▶ [BRIEF] Return each line of the listing that follows in which the string "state" can be found.
----------------
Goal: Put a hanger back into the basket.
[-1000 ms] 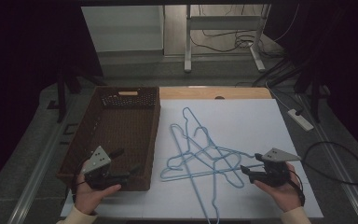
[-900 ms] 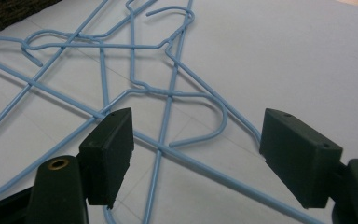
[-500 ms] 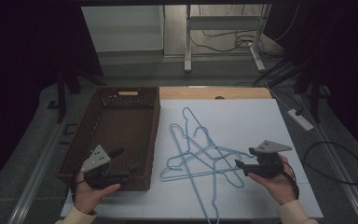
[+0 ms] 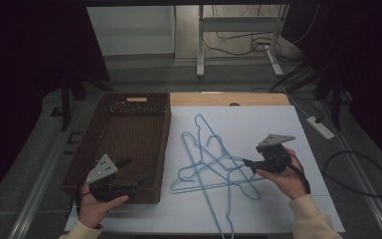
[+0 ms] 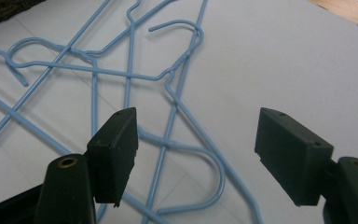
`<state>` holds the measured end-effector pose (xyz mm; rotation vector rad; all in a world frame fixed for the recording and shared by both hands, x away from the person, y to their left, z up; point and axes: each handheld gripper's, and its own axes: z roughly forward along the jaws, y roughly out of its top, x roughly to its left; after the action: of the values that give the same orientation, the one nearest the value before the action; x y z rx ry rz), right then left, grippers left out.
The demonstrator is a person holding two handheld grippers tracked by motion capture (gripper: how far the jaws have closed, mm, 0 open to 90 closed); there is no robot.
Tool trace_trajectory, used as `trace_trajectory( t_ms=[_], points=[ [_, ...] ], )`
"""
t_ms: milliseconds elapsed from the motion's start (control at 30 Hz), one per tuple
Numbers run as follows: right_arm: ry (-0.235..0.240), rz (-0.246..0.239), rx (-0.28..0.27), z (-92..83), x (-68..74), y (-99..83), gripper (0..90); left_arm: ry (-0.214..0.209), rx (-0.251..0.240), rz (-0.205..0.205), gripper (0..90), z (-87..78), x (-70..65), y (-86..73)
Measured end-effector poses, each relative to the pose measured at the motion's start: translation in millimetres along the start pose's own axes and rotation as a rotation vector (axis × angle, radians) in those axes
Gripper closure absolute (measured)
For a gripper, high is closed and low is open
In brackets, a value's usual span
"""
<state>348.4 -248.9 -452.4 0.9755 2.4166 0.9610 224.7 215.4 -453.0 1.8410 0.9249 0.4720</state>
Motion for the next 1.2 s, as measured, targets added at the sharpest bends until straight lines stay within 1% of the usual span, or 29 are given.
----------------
▶ [SOLUTION BELOW]
`<state>` holds the measured end-effector pose (xyz mm; rotation vector rad; all in a world frame fixed for the recording and shared by both hands, x away from the person, y to their left, z up; point and axes: each handheld gripper's, and its own axes: z roughly forward along the jaws, y roughly out of its top, x roughly to its left; after the action: of the values that give the same orientation, the one nearest the value before the action; x y z rx ry rz), right then left, grippers left out.
<state>348.4 -248.9 -452.4 0.9755 2.4166 0.9610 224.7 215.4 -453.0 1.8410 0.9249 0.4720</state>

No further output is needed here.